◆ What is required
Using the records below, transcribe word for word the stretch from the line that contains "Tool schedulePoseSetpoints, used" through the line that contains "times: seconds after", both end lines included, and nothing else.

◆ Input data
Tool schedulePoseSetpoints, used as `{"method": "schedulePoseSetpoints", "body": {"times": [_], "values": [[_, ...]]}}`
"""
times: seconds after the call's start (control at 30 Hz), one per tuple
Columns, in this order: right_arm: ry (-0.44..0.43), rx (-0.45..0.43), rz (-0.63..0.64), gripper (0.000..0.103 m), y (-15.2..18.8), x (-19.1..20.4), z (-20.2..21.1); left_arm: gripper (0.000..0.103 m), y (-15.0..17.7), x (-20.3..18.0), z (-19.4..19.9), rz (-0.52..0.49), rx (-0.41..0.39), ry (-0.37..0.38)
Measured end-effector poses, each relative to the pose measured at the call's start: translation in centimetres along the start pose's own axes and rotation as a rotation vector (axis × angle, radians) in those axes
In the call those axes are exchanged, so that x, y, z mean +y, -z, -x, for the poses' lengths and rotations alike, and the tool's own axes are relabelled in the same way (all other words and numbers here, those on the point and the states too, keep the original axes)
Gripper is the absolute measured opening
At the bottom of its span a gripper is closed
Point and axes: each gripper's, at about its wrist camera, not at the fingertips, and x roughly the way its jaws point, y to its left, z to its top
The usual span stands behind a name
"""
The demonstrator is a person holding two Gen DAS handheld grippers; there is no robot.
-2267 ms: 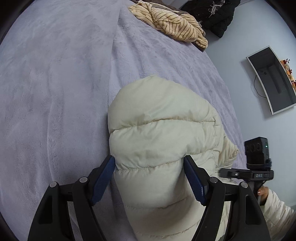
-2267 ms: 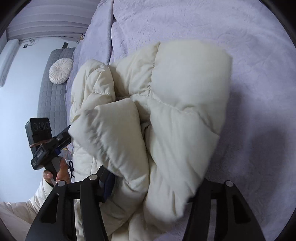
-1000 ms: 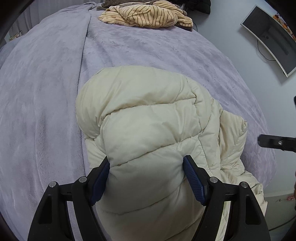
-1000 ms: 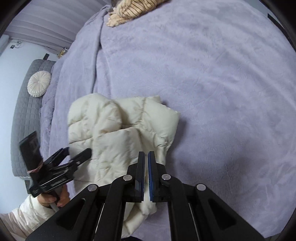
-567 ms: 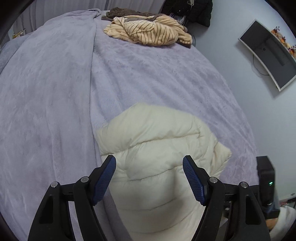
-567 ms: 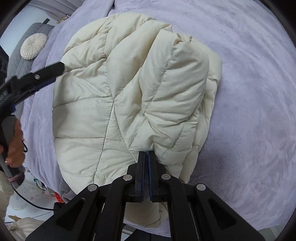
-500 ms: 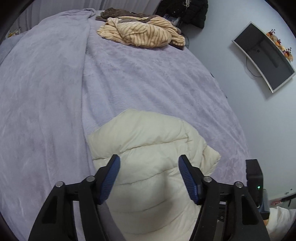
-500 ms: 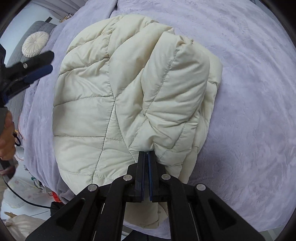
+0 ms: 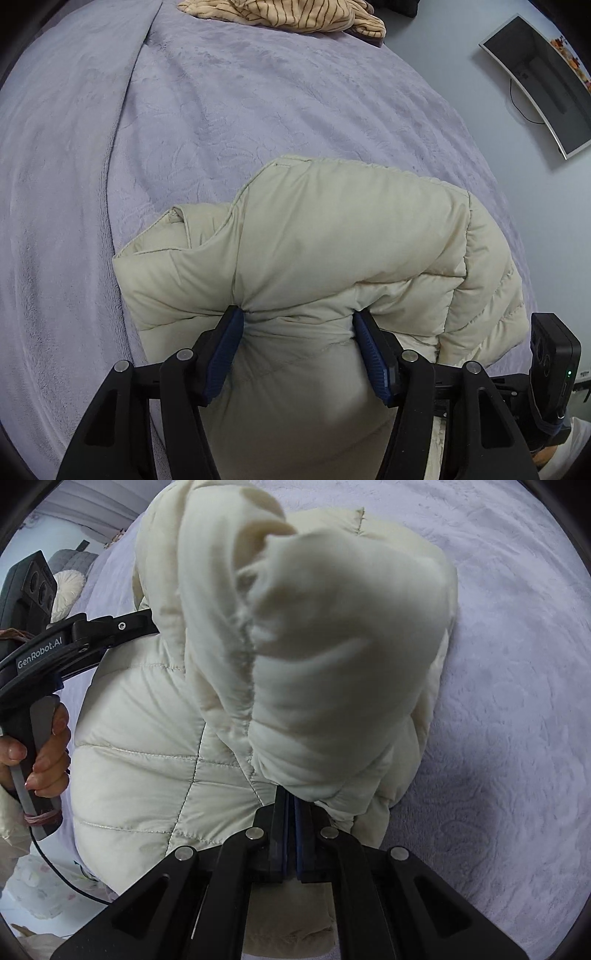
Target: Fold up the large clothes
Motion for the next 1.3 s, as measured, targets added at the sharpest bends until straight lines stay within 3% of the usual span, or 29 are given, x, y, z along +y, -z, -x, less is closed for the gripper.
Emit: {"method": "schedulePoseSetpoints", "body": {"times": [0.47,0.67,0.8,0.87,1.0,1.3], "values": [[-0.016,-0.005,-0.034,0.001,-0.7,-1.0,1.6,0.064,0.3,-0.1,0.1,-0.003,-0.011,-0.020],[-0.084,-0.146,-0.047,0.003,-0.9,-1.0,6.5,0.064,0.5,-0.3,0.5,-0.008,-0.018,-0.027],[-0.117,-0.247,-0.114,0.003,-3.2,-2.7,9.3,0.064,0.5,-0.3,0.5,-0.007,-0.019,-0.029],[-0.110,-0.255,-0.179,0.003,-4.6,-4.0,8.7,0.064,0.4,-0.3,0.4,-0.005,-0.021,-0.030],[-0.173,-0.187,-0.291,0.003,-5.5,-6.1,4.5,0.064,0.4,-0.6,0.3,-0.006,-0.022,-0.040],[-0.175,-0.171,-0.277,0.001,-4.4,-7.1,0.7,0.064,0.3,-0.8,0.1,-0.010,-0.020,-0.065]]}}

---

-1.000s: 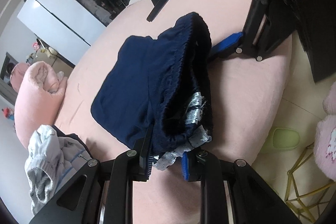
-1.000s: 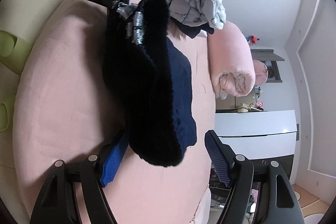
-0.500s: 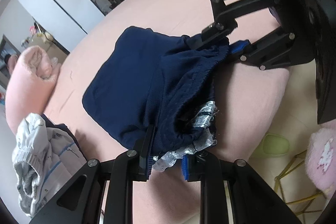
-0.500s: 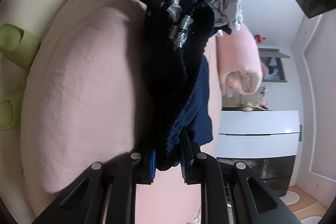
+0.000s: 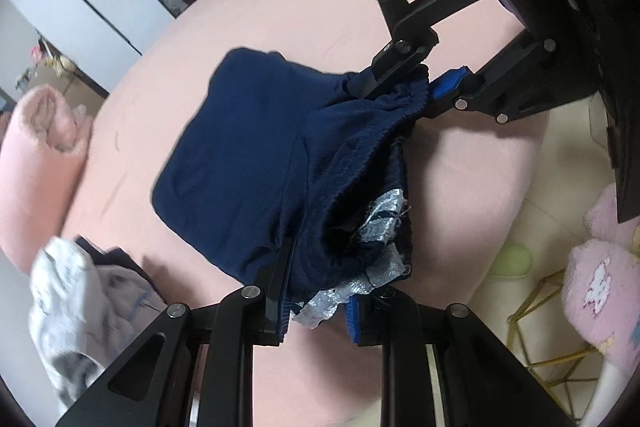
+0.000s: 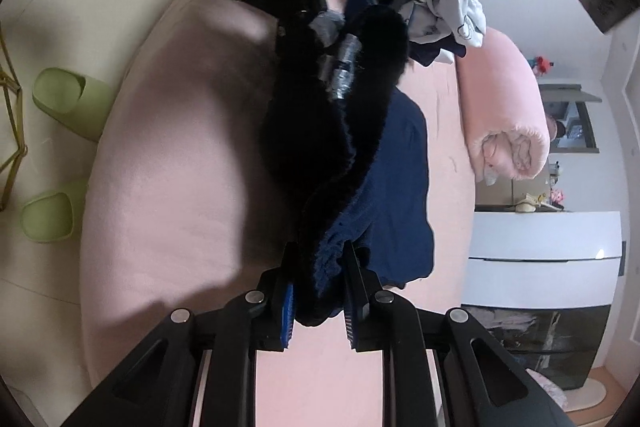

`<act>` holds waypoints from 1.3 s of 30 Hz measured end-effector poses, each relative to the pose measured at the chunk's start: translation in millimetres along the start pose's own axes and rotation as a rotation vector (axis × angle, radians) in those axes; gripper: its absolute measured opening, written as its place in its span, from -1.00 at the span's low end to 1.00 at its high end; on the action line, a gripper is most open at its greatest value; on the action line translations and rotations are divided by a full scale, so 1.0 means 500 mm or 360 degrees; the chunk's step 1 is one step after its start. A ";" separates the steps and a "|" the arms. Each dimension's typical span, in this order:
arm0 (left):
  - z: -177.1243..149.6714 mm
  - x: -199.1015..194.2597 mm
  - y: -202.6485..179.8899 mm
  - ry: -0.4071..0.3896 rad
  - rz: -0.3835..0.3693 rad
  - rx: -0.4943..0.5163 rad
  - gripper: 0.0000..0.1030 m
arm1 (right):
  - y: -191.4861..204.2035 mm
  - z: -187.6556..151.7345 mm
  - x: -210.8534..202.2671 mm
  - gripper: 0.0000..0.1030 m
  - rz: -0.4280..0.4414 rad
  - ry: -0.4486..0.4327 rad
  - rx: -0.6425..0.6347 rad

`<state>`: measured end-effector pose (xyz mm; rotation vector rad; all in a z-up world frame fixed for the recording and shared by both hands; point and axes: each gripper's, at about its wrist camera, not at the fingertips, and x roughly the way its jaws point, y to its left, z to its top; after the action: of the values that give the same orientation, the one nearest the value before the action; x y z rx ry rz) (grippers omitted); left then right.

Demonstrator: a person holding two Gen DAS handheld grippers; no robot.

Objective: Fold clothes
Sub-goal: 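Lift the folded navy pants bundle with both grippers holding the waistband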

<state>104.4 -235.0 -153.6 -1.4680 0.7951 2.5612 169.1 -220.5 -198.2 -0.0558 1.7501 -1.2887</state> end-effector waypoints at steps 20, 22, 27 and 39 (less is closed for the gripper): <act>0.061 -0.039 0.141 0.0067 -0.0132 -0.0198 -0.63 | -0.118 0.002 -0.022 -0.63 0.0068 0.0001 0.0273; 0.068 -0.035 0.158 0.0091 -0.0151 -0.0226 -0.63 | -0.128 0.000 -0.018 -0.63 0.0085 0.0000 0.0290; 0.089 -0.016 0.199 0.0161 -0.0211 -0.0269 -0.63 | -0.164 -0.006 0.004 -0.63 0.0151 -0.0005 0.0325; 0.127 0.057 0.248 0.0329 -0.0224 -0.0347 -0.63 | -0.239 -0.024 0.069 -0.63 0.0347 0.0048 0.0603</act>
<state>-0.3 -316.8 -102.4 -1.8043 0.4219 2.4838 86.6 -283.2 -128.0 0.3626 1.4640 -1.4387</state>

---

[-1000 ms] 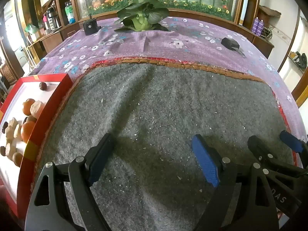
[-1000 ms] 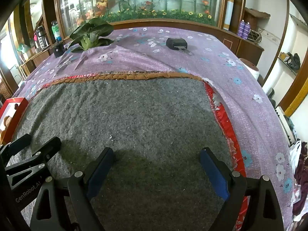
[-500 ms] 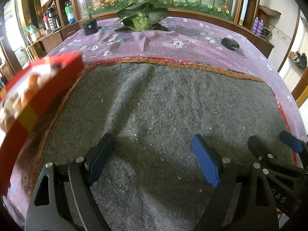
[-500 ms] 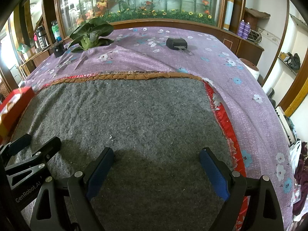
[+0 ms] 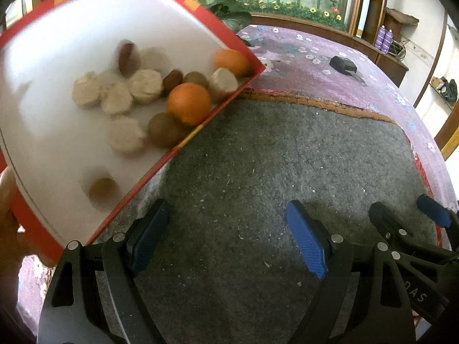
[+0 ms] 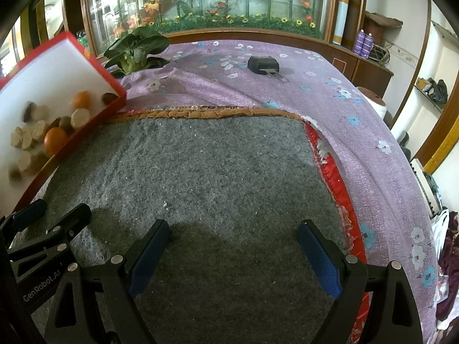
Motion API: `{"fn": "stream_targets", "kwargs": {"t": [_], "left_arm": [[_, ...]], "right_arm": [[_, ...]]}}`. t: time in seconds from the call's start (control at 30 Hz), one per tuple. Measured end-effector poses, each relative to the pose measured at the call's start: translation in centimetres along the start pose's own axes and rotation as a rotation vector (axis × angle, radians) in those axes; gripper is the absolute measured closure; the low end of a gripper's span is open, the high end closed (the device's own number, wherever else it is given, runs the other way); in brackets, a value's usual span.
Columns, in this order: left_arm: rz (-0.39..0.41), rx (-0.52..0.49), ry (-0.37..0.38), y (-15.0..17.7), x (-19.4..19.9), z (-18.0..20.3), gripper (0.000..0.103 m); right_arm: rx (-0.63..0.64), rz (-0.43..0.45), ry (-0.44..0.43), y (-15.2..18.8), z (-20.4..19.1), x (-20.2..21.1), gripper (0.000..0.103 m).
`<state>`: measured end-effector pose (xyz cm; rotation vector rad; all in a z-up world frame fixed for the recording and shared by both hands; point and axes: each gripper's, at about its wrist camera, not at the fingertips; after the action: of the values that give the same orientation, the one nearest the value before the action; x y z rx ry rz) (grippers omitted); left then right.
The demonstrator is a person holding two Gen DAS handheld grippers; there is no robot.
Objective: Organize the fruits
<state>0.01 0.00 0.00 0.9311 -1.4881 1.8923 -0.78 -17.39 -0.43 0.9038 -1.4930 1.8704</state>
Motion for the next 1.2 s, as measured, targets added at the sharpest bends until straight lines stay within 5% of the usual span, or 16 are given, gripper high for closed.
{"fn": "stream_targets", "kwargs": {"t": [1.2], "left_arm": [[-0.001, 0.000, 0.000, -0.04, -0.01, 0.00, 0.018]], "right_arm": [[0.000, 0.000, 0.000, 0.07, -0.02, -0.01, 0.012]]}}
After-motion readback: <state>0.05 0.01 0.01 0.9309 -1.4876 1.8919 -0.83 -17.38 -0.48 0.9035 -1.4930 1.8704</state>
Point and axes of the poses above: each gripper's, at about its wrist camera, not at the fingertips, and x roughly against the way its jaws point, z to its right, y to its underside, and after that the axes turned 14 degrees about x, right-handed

◆ Written response
Tool schedulePoseSetpoints, used as `{"method": "schedulePoseSetpoints", "body": {"times": [_], "values": [[_, ...]]}}`
"""
times: seconds after the call's start (control at 30 Hz), one per tuple

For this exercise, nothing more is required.